Although there was no outbreak of H7N9 in Korea, the avian LPAI H7N9 virus was introduced into Korea [15,16]. Therefore, our study emphasizes the importance of understanding avian influenza genetic diversity as a H7N9 outbreak may occur in the future. As other subtypes (H7N3 [18], H9N2 [19], and H11N9 [20]) and multiple reassortments of H7N9 HPAI have been co-circulating in Korea in the wild within a distance of 500 km (Figure 2), the discovery of H2N9 in Korea must be recognized as an early warning of the potential for HPAI H7N9 outbreak in the country. As the migratory birds are capable of non-stop flights of up to 5000 km [57], there is potential for multiple reassortment by pre-existing subtypes in Korea.

Figure 2

The geographical location of pre-existing subtypes (H7N3, H11N9, and H9N2) and novel isolate (A/wild duck/Korea/K102/2018 (H2N9)) in Korea.

There is growing evidence of AIV reassortment at stopover sites, where migratory flyways intersect and thus, the frequency of intercontinental reassortment is likely a reflection of overlapping migratory pathways [58,59,60]. In this context, the reassortment of H2N9 may have occurred in Russian territory as both East Asian-Australasian and Central Asian flyways converge there (dotted line in Figure 1).

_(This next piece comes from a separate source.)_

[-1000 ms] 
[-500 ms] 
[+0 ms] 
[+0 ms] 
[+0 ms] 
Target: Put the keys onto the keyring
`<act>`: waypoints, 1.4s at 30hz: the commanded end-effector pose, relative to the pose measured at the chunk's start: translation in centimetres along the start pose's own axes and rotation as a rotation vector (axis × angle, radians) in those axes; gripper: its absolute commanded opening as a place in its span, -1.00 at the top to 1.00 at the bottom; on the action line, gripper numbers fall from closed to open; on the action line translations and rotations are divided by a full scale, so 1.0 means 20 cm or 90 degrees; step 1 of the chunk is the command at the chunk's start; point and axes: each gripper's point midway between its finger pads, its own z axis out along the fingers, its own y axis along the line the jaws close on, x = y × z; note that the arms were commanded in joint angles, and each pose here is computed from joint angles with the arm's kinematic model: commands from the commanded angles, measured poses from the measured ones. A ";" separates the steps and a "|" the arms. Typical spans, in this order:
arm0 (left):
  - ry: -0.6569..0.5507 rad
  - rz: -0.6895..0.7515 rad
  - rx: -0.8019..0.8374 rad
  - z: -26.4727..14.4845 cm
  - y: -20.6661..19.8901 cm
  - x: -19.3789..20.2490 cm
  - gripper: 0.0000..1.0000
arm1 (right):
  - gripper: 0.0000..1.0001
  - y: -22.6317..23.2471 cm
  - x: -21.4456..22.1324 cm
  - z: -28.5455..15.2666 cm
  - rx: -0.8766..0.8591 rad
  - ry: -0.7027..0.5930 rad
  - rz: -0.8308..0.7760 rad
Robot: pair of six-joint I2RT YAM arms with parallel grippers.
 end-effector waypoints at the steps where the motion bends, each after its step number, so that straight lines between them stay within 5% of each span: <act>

In conclusion, LPAI A/wild duck/Korea/K102/2018 (H2N9) is the first reported isolate in Korea and may contain properties that would enhance virulence in the mammalian host. Owing to potential reassortments between H2N9 and other pre-existing viral subtypes in Korea, surveillance and characterization of all these viral subtypes is essential for management of AIV health risk in the early stages.

Therefore, continuous surveillance and genetic analysis to characterize LPAI viruses, including the H7, H9, H11, and H2 subtypes of AIV are strongly encouraged.